Studying Teachers' Lives
Studying Teachers' Lives - problems and possibilities
In assessing the nature of interpretation Bertaux has reminded us that moving from personal life testimonies to wider life histories involves questions of methodological process and of power: 'What is really at stake is the relationship between the sociologist and the people who make his work possible by accepting to be interviewed on their life experiences[i].
The ethics of the relationship between the life story 'giver' and
research 'taker' are considered by Sikes and Measor in Chapter 8 but the question of power is most clearly dealt with by Casey whose summary position is very similar to that of Bertaux.

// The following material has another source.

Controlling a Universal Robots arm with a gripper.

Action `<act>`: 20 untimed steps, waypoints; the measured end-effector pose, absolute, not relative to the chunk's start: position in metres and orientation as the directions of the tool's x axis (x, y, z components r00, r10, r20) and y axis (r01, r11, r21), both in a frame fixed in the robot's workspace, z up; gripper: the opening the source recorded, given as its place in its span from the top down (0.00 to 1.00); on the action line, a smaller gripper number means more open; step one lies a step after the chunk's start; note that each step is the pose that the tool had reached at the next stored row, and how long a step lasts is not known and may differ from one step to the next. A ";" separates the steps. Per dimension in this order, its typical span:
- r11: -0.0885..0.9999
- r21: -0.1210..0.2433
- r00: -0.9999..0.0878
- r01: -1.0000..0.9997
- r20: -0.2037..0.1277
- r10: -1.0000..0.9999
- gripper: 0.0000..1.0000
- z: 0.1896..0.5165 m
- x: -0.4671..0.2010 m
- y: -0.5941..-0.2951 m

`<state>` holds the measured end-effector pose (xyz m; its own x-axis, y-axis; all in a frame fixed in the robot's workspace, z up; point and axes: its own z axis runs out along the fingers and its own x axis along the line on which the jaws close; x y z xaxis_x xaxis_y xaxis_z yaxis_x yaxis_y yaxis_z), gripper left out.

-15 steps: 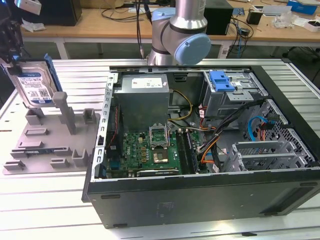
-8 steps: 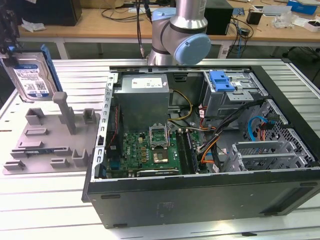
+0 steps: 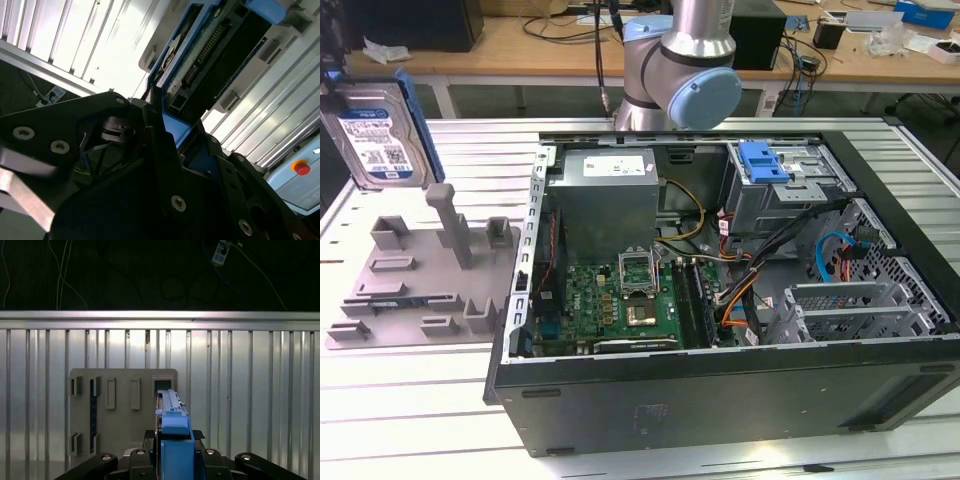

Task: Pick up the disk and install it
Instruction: 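Pick up the disk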

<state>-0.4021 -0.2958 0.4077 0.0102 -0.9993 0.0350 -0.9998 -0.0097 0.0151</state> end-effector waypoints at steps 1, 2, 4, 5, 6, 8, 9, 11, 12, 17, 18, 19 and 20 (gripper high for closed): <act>-0.010 0.015 0.010 -1.000 0.035 -0.999 0.63 0.411 -0.402 -0.296; -0.010 0.015 0.010 -1.000 0.035 -0.999 0.63 0.418 -0.401 -0.295; -0.010 0.015 0.010 -1.000 0.035 -0.999 0.63 0.438 -0.399 -0.295; -0.010 0.015 0.010 -1.000 0.035 -0.999 0.63 0.450 -0.398 -0.295; -0.010 0.015 0.010 -1.000 0.035 -0.999 0.63 0.465 -0.396 -0.295; -0.010 0.015 0.011 -1.000 0.035 -0.999 0.63 0.484 -0.393 -0.295; -0.010 0.015 0.011 -1.000 0.035 -0.999 0.63 0.491 -0.392 -0.295; -0.010 0.015 0.011 -1.000 0.035 -0.999 0.63 0.501 -0.390 -0.295; -0.010 0.015 0.011 -1.000 0.035 -0.999 0.63 0.503 -0.390 -0.295; -0.010 0.015 0.011 -1.000 0.035 -0.999 0.63 0.503 -0.390 -0.295; -0.010 0.015 0.011 -1.000 0.035 -0.999 0.63 0.503 -0.390 -0.295; -0.010 0.015 0.011 -1.000 0.035 -0.999 0.63 0.503 -0.390 -0.295; -0.011 0.015 0.011 -1.000 0.035 -0.999 0.63 0.503 -0.389 -0.296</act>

What is at stake is the power relationship between researchers and subject. Essential to my approach is a respect for the authenticity and integrity of the narrator's discourse. The speaker is seen as a subject creating her own history, rather than an object of research.
Casey, then, proceeds by stating her position, her value position,
and then devises or adopts a process of research which reflects that position, in particular as it relates to the power relation between the academically-located researcher and the teacher. The academic division of labour that Casey develops is, however, not without its problems. She argues that:
The political relations of research are designed so that the voice of the teacher can be given equal stakes with that of the academic researcher. Thus the interpretation is largely relinquished to the subjects themselves, while the researcher concentrates on discovering the patterns of priorities in the narrative texts.
[i] Bertaux, D. (ed.) (1981) Biography and Society: The Lift History Approach in the Social Sciences, California and London: Sage, p.9.